Neubauprojekt „Alfred & Charlotte“
Ein Investor erwarb das rund 4.000 Quadratmeter große Grundstück Mitte der 2010er-Jahre und plante einen Neubau mit 100 bis 120 Wohnungen, einer Kindertagesstätte und 500 Quadratmetern Einzelhandelsfläche. Im Frühjahr 2017 rückten schwere Baumaschinen an, die die verwaiste Kaufhalle in Schutt und Asche legten. Nach der Planierung des Geländes begannen 2019 die Bauarbeiten für das Projekt „Alfred & Charlotte“. Entwickelt wurde die Anlage von der „Belle Époque Tierpark GmbH“, Auftraggeber war die „Duff & Phelps REAG GmbH“, Investor die „Hannover Leasing Investment GmbH“. Das sechsgeschossige Gebäudeensemble mit L-förmiger Blockrandbebauung entstand nach Plänen des Berliner Architekturbüros „Walk Architekten“. Es umfasst 120 Wohnungen, sechs Gewerbeeinheiten, Aufzüge, Mieterkeller, Tiefgaragenstellplätze und einen Spielplatz. Zudem beherbergt es die zweigruppige Kindertagesstätte „Stepke-Kita Schloss-Spatzen“. Von der einstigen Kaufhalle sind keine Spuren mehr erhalten.
Die Geschichte der Konsumgenossenschaft Berlin
Die Konsumgenossenschaft Berlin und Umgegend (KGB) blickt auf eine lange Tradition zurück. Gegründet 1899, zählte sie Ende 1989 rund 280.000 Mitglieder und war eine der größten Handelsgenossenschaften der Welt. Sie beschäftigte 14.000 Mitarbeiter, betrieb 785 Verkaufsstellen, 62 Kaufhallen in Ostberlin, elf Kaufhäuser, 79 Clubgaststätten, ein Hotel und zwei Produktionsbetriebe. In der NS-Zeit wurden die Konsumgenossenschaften verfolgt, der Berliner Zweig 1935 aufgelöst. Nach dem Zweiten Weltkrieg ermöglichte Befehl Nr. 176 der Sowjetischen Militäradministration die Wiederaufnahme. In der DDR waren Konsum und HO die dominierenden Einzelhandelsorganisationen. Die Kaufhalle an der Charlottenstraße war die siebte dieser Art im Stadtbezirk, wie die Berliner Zeitung im März 1985 berichtete.

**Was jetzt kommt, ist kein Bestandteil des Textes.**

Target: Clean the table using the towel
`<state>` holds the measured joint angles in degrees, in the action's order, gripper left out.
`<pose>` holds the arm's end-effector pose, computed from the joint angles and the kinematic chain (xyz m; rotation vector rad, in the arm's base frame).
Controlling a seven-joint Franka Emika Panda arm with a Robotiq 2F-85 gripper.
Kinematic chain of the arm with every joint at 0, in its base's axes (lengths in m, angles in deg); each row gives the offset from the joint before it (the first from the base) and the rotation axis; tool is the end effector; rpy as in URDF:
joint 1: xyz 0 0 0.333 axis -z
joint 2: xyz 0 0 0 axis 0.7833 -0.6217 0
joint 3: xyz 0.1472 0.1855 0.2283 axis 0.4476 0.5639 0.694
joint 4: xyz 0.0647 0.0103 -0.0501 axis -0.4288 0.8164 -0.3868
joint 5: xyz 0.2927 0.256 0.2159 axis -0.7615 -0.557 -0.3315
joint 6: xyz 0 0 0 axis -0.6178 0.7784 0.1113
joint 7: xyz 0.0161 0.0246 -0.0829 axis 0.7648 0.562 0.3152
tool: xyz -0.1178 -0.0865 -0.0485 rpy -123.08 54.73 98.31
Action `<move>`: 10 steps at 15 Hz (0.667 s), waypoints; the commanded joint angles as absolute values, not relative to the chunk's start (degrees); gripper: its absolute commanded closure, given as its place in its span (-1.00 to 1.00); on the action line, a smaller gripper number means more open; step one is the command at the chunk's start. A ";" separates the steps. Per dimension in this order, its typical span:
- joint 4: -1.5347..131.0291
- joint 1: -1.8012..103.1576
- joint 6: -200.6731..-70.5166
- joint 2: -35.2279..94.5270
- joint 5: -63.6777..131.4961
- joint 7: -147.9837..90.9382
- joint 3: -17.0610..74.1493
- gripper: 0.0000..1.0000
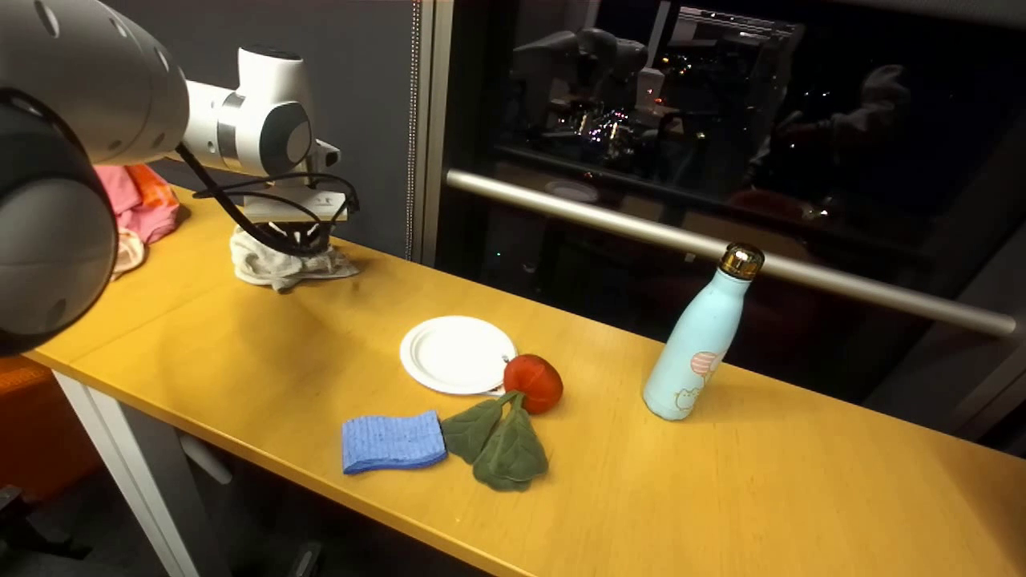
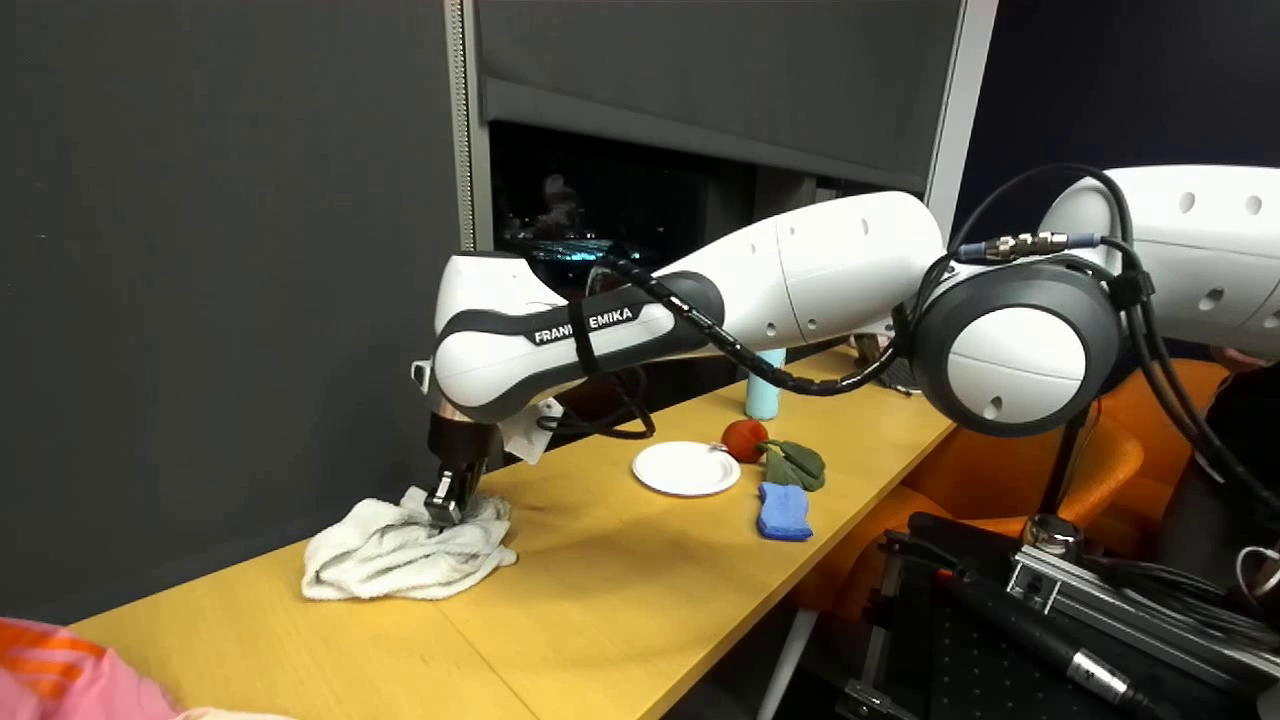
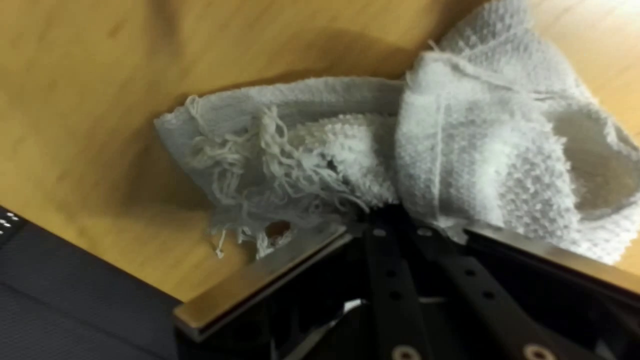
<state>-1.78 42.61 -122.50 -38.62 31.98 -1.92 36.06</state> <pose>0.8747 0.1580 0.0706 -2.9869 -0.8391 -0.3017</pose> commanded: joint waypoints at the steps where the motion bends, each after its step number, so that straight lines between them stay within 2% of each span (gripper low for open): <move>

Vom Ost- zum Westsortiment
Mit der Wirtschaftsunion am 1. Juli 1990 hielten Westwaren Einzug in die Regale der Kaufhalle. DDR-Produkte waren plötzlich unerwünscht. Die KGB musste sich angesichts des Konkurrenzdrucks von vielen Verkaufsstellen trennen und entließ Tausende Mitarbeiter. Im September 1992 schloss die Genossenschaft ihre letzte eigene Verkaufsstelle und zog sich aus dem Einzelhandel zurück. Viele Kaufhallen wurden von westdeutschen Ketten wie Aldi, Netto oder Kaisers übernommen. Die Kaufhalle an der Charlottenstraße wurde zuletzt als Netto betrieben, bevor der Discounter den Standort aufgab.
Ein neues Kapitel für den Kiez
Das Wohnprojekt „Alfred & Charlotte“ hat die Lücke, die der Verfall der alten Kaufhalle hinterlassen hatte, geschlossen. Die Anwohner profitieren von neuem Wohnraum, einer Kita und Einzelhandelsflächen im Erdgeschoss. Der Name des Ensembles erinnert an die beiden Straßen, zwischen denen es liegt: die Charlottenstraße und die Alfred-Kowalke-Straße. Die Geschichte der Konsum-Kaufhalle bleibt als Teil der Berliner Stadtgeschichte lebendig, auch wenn von ihr vor Ort nichts mehr zu sehen ist.